Lereng Pasuruan Rawan Longsor, Mahasiswa PTN Surabaya Ini Pasang Sensor Pendeteksi Bahaya
PASURUAN, iNewsSurabaya.id – Ancaman tanah longsor di kawasan lereng pegunungan tidak hanya membutuhkan penanganan ketika bencana terjadi. Upaya membaca tanda-tanda bahaya sejak awal dan mempersiapkan masyarakat menjadi bagian penting dalam mengurangi risiko.
Hal itu dilakukan Tim Program Penguatan Kapasitas Organisasi Kemahasiswaan (PPK Ormawa) HMP Ilmu Keolahragaan (IKOR) Universitas Negeri Surabaya (UNESA) melalui program BENTALA SIAGA di Desa Tlogosari, Kecamatan Tutur, Kabupaten Pasuruan.

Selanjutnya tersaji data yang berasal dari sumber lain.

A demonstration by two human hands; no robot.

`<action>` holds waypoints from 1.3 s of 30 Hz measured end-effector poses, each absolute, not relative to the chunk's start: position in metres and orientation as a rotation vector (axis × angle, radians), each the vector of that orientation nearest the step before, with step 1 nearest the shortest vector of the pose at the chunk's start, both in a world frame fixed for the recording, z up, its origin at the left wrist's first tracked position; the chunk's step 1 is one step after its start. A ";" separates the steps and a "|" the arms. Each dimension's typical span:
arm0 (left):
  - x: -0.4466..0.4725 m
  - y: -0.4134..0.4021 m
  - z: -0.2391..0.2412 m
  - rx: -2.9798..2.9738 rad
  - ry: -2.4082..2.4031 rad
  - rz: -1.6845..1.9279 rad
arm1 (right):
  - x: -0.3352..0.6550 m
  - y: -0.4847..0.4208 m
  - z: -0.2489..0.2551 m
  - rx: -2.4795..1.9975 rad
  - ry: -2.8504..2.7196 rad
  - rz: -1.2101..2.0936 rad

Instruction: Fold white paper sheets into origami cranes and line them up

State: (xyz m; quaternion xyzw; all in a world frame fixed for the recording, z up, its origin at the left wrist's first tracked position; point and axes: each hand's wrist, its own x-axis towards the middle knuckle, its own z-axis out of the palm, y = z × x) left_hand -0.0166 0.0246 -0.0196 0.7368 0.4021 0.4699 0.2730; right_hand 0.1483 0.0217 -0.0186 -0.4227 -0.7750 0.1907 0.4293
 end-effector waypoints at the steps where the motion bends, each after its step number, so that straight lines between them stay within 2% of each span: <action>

Program tersebut menggabungkan teknologi sistem peringatan dini, konservasi lereng, dan kesiapsiagaan warga. Pelaksanaannya mendapat dukungan Fakultas Ilmu Keolahragaan dan Kesehatan (FIKK) UNESA dengan melibatkan pemerintah kecamatan, pemerintah desa, BPBD, serta Dinas Lingkungan Hidup.

Salah satu bagian utama BENTALA SIAGA adalah pemasangan Smart Early Warning System (EWS) berbasis sensor. Perangkat tersebut digunakan untuk memantau sejumlah kondisi lingkungan yang berkaitan dengan potensi terjadinya longsor.
Parameter yang dipantau antara lain curah hujan, kelembapan, hingga kondisi lereng. Informasi yang terkumpul kemudian diintegrasikan dengan Portal SIGAP berbasis website desa.
Sistem tersebut juga terhubung dengan WhatsApp Gateway, sehingga informasi peringatan dapat disampaikan kepada masyarakat melalui kanal komunikasi yang lebih mudah dijangkau warga.
Pendekatan ini diharapkan membuat proses penyampaian informasi tidak berhenti pada pengumpulan data, tetapi dapat menjadi bagian dari mekanisme kesiapsiagaan masyarakat ketika indikator risiko meningkat.
Mitigasi tidak hanya dilakukan dengan perangkat teknologi. Tim PPK Ormawa HMP IKOR UNESA juga menjalankan AKAR LESTARI, sebuah kegiatan konservasi lereng melalui penanaman vegetasi yang berfungsi membantu memperkuat tanah.
Warga Desa Tlogosari turut dilibatkan dalam rangkaian kegiatan tersebut. Sosialisasi dan simulasi evakuasi dilakukan untuk memperkenalkan jalur penyelamatan sekaligus prosedur yang perlu dilakukan ketika situasi darurat terjadi.
Dengan demikian, masyarakat tidak hanya menjadi penerima informasi dari sistem peringatan dini, tetapi juga dipersiapkan untuk mengambil tindakan ketika potensi bencana muncul.